The present study proposes a hybrid brain-computer interface (BCI) with 64 selectable items based on the fusion of P300 and steady-state visually evoked potential (SSVEP) brain signals. With this approach, row/column (RC) P300 and two-step SSVEP paradigms were integrated to create two hybrid paradigms, which we denote as the double RC (DRC) and 4-D spellers. In each hybrid paradigm, the target is simultaneously detected based on both P300 and SSVEP potentials as measured by the electroencephalogram. We further proposed a maximum-probability estimation (MPE) fusion approach to combine the P300 and SSVEP on a score level and compared this approach to other approaches based on linear discriminant analysis, a naïve Bayes classifier, and support vector machines. The experimental results obtained from thirteen participants indicated that the 4-D hybrid paradigm outperformed the DRC paradigm and that the MPE fusion achieved higher accuracy compared with the other approaches. Importantly, 12 of the 13 participants, using the 4-D paradigm achieved an accuracy of over 90% and the average accuracy was 95.18%. These promising results suggest that the proposed hybrid BCI system could be used in the design of a high-performance BCI-based keyboard.

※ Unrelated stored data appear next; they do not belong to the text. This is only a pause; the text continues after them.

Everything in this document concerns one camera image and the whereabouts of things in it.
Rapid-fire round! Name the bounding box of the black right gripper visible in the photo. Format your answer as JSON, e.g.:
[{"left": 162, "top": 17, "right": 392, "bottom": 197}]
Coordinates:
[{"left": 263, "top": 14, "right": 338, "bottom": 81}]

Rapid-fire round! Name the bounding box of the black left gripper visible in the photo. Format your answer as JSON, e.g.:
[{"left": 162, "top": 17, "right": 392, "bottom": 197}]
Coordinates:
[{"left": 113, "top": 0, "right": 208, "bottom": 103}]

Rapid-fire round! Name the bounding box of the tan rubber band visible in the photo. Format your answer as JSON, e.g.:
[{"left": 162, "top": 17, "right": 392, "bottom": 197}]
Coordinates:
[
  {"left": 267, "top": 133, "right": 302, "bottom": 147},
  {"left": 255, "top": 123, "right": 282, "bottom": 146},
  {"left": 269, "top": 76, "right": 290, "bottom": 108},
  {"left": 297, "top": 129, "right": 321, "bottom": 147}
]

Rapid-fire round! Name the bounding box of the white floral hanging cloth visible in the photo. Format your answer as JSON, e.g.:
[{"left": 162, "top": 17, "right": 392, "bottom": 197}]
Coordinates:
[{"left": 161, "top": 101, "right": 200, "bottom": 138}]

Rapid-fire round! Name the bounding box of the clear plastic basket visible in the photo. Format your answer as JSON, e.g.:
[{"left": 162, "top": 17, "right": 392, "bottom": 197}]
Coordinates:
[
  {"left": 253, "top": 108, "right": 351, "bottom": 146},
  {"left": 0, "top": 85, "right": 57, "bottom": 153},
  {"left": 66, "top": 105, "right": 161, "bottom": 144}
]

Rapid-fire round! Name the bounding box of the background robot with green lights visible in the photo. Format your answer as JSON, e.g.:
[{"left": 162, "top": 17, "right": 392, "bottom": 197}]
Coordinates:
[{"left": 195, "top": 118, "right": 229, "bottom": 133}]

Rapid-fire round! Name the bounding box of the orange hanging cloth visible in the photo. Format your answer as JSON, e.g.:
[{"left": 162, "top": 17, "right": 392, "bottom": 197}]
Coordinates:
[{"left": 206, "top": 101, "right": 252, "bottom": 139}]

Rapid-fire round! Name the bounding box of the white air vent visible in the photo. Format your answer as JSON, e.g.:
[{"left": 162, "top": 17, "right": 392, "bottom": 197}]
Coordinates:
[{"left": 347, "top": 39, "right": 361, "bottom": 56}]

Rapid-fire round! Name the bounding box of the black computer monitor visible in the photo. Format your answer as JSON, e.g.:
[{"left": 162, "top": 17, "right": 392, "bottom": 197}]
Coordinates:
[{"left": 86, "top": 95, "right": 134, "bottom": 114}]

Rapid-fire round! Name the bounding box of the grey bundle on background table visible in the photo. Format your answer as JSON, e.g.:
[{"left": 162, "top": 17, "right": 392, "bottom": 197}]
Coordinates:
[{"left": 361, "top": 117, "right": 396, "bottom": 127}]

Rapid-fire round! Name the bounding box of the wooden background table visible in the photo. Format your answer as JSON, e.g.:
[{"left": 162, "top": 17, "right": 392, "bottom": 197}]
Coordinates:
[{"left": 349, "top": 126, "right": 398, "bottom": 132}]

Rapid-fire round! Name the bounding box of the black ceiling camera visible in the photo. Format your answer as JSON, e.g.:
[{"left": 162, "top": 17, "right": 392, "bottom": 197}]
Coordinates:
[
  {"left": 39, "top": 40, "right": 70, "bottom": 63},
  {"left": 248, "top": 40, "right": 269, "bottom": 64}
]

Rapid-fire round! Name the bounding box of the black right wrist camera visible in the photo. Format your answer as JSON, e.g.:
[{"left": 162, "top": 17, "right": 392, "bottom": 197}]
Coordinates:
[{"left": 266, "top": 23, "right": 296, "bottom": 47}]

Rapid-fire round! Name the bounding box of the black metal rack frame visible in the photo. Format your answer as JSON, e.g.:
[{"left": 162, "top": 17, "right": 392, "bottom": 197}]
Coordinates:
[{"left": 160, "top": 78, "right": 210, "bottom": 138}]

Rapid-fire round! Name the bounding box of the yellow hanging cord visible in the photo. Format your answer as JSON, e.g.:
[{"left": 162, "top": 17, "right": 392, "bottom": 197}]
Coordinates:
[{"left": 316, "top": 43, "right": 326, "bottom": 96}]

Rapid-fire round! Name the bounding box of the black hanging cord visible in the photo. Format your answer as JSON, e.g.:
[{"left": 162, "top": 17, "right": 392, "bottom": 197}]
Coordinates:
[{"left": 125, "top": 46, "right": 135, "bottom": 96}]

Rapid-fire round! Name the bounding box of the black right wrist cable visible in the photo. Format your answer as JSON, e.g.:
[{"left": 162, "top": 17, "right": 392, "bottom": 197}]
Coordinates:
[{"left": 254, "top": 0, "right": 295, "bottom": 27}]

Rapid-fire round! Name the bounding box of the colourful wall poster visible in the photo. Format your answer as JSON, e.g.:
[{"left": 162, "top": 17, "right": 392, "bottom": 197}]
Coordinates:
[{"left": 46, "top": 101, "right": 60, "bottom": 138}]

本研究基于P300和稳态视觉诱发电位(SSVEP)脑电信号的融合,提出了一种具有64个可选项目的混合脑机接口(BCI)。通过这种方法,将行/列(RC)P300和两步SSVEP范式整合在一起,创建了两种混合范式,我们将其称为双RC(DRC)和4-D拼写器。在每种混合范式中,基于脑电图测量的P300和SSVEP电位同时检测目标。我们还提出了一种最大概率估计(MPE)融合方法,在得分水平上结合P300和SSVEP,并将该方法与基于线性判别分析、朴素贝叶斯分类器和支持向量机的其他方法进行了比较。从13名参与者获得的实验结果表明,4-D混合范式优于DRC范式,并且MPE融合与其他方法相比实现了更高的准确率。重要的是,13名参与者中有12名使用4-D范式的准确率超过了90%,平均准确率为95.18%。这些令人鼓舞的结果表明,所提出的混合BCI系统可用于设计基于BCI的高性能键盘。